With an average age of 58, same as 2019, 67% of new directors are still active executives.

This year saw fewer current and former CEOs, but more CFOs joining Hong Kong boards -- a continuation of C-suite preference that was seen in Hong Kong. Notably, more than two-thirds (69%) of directors had prior board experience compared to just half of them the year before, indicating that companies are seeking experienced board members to help them make sound and swift game-changing decisions.

 “2020 is the year where board effectiveness was put to the test. Directors found themselves on the frontline in a complex macro environment where new perspectives are needed to help companies maintain agility. This year’s results are significant as they show the incredible progress of gender diversity in Hong Kong’s boardrooms,” said David Hui, Head of CEO & Board of Directors Practice of Heidrick & Struggles Hong Kong.

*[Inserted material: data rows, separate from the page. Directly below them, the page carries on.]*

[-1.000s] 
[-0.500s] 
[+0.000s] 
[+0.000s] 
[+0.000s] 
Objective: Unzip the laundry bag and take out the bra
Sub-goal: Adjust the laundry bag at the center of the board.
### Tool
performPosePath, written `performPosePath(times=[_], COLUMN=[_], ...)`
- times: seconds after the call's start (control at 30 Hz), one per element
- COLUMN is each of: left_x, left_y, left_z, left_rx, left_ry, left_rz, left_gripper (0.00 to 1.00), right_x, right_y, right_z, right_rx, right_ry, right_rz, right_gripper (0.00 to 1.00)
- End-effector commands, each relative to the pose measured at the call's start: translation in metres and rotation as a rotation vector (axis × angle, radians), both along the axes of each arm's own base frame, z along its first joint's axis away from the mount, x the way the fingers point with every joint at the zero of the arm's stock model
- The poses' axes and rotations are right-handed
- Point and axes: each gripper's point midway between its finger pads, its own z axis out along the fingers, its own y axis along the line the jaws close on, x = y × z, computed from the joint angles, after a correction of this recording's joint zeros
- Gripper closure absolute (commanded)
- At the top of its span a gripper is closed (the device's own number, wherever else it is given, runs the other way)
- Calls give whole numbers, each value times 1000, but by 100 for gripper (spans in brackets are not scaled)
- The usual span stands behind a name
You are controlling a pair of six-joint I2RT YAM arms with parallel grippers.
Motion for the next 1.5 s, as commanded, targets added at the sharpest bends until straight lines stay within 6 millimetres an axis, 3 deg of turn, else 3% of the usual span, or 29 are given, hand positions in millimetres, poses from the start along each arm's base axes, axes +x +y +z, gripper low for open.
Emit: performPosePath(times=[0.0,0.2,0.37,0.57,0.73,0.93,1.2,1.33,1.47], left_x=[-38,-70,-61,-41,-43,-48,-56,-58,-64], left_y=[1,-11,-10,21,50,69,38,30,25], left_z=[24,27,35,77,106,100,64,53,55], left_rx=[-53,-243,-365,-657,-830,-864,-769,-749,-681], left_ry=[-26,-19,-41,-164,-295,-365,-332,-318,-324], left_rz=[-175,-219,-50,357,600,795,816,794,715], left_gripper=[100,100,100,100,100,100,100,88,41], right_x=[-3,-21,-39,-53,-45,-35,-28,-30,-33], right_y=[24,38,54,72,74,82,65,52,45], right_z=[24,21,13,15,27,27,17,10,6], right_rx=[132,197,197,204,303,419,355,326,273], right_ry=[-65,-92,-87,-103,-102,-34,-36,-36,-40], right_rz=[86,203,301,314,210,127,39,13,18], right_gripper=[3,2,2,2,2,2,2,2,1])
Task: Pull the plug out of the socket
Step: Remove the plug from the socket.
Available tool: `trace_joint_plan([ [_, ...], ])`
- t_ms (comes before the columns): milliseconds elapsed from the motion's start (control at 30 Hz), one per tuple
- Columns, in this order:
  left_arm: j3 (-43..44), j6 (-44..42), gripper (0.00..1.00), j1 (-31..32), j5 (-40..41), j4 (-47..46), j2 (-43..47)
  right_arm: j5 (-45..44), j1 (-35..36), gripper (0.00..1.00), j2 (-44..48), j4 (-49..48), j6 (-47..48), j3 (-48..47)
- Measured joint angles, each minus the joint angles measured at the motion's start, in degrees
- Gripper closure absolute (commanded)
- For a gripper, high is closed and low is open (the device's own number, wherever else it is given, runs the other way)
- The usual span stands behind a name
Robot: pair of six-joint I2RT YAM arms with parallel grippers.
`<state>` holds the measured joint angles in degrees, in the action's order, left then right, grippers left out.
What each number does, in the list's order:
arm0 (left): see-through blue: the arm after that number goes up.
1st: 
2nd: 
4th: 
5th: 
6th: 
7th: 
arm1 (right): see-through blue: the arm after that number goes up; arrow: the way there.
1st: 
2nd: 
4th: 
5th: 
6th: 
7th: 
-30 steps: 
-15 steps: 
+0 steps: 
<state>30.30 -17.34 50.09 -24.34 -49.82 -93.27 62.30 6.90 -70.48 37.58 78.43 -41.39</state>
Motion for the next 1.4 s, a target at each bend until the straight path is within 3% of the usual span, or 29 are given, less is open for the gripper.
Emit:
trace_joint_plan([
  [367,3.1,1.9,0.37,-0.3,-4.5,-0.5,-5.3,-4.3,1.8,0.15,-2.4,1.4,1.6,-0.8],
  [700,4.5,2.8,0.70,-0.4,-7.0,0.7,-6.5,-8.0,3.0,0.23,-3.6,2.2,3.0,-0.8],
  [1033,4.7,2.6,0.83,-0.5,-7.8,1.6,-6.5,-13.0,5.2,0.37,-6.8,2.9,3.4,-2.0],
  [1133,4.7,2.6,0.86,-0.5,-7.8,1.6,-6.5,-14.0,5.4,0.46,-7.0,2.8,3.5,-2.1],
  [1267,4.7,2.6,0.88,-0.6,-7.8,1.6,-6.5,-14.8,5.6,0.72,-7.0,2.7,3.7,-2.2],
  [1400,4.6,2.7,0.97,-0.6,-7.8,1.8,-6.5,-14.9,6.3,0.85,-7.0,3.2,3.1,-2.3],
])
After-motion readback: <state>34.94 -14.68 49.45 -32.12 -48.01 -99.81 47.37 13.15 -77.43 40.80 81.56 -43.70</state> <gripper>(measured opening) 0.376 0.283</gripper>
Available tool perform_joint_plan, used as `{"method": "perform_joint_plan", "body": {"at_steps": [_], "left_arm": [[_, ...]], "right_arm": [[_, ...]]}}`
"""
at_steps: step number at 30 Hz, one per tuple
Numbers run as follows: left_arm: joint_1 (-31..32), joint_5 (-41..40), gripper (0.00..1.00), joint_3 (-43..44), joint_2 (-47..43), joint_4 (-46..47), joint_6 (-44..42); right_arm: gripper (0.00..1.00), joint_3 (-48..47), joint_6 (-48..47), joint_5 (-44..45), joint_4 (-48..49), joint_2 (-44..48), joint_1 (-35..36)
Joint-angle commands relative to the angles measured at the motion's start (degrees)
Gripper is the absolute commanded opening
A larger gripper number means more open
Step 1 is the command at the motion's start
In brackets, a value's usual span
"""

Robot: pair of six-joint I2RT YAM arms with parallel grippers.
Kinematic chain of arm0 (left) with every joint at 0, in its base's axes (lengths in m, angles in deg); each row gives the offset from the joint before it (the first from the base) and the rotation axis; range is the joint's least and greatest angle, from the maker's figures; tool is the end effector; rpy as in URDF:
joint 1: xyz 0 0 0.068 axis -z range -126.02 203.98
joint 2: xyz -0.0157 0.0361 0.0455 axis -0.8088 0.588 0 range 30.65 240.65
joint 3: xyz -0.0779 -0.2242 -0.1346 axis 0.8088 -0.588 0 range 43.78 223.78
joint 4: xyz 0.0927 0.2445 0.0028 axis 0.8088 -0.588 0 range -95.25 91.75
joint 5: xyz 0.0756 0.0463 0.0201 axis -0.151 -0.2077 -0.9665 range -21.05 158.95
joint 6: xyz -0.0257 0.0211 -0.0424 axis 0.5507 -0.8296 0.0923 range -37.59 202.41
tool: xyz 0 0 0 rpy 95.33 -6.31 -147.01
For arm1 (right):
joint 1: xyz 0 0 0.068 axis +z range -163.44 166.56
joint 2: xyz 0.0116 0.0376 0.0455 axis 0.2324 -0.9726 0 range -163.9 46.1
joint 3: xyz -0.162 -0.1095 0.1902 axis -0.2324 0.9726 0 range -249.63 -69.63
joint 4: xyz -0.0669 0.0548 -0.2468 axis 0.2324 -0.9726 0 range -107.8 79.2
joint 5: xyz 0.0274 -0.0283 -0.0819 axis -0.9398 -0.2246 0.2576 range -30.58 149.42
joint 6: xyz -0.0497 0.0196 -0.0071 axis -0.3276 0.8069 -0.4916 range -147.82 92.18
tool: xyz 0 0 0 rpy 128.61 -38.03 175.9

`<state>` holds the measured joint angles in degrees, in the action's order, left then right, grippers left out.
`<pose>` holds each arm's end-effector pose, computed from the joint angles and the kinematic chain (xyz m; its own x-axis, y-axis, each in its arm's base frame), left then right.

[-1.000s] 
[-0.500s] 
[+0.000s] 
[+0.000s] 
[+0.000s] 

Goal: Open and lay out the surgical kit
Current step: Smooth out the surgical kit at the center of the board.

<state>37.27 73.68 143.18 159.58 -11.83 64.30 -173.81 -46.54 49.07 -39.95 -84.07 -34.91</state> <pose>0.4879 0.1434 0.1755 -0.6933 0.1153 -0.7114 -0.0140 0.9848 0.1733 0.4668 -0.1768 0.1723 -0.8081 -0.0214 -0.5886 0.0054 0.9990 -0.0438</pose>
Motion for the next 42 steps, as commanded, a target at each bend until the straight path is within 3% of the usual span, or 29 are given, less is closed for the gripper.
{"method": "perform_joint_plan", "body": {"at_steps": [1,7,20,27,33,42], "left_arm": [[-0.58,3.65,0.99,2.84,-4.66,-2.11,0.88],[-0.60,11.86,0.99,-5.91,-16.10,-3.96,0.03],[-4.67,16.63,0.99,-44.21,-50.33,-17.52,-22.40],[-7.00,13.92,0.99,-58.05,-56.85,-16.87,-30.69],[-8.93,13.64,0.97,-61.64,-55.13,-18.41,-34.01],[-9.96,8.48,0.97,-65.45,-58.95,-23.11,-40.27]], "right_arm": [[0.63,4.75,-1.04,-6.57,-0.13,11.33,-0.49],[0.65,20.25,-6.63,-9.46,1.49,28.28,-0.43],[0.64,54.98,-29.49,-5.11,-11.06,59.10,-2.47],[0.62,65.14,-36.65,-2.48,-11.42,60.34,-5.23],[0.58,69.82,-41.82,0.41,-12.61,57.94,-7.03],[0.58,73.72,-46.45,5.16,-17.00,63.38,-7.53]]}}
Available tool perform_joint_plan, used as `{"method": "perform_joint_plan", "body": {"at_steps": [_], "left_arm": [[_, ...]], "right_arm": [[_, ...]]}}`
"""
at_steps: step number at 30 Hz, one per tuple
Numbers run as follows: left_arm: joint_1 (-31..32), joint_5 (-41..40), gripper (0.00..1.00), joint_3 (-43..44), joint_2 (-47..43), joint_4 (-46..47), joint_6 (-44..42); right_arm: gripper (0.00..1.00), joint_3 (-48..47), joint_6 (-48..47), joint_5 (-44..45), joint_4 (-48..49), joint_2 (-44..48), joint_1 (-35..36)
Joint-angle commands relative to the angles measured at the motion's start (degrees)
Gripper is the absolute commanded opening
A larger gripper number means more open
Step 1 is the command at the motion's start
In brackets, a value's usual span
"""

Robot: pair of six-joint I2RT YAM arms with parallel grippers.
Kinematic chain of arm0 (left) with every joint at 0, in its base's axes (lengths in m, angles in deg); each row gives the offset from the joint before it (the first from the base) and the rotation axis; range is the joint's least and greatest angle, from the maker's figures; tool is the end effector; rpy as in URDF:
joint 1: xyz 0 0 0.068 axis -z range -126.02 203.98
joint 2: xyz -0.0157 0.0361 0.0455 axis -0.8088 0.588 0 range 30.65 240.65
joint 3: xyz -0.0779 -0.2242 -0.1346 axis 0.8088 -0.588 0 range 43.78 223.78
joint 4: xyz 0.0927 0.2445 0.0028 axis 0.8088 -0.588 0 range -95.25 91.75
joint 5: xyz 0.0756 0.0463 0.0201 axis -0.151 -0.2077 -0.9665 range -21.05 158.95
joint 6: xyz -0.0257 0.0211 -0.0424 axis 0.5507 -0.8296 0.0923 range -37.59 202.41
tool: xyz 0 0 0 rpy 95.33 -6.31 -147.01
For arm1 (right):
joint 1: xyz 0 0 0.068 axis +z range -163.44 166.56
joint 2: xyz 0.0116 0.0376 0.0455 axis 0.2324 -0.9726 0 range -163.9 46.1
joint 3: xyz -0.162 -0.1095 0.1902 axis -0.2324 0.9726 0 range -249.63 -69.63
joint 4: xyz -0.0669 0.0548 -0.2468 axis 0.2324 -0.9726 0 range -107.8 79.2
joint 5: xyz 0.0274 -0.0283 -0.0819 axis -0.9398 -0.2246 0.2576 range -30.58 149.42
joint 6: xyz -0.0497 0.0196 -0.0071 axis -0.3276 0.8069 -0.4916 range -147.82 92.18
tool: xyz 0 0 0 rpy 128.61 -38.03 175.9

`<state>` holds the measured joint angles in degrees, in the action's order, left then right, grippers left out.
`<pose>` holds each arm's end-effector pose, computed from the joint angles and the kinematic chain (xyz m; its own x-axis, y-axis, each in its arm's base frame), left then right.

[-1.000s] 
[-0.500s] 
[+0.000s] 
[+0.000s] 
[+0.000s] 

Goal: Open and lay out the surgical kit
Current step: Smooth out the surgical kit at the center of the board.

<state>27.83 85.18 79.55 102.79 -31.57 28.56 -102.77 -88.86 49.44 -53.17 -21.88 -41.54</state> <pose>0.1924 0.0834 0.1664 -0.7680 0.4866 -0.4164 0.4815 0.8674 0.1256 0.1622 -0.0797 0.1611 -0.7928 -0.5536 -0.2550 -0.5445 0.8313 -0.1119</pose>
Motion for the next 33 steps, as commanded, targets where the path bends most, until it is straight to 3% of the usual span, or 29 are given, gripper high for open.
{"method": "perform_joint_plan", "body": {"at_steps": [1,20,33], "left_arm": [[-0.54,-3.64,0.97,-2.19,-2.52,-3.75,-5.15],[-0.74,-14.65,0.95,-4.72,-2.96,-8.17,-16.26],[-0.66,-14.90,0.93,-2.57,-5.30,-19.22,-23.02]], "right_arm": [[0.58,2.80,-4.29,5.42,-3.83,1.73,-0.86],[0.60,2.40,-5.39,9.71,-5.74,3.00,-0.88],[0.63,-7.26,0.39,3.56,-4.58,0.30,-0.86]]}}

In an increasingly complex and nuanced world, boards are also appointing directors with expertise beyond the fundamentals. New areas of expertise including digital or social media experience, diversity and inclusion, and sustainability are gaining importance as boards are increasingly expected to address topics that speak to a company’s mission and purpose. Surprisingly, with cybersecurity taking centrestage this year, it is yet to be seen if Hong Kong boards will bring in directors with such knowledge.

This report is part of Heidrick & Struggles’ study of trends in board composition in countries around the world. Produced by the CEO & Board Practice, these reports track and analyse trends in non-executive director appointments to the boards of the largest companies in Australia, Hong Kong, Singapore, and more.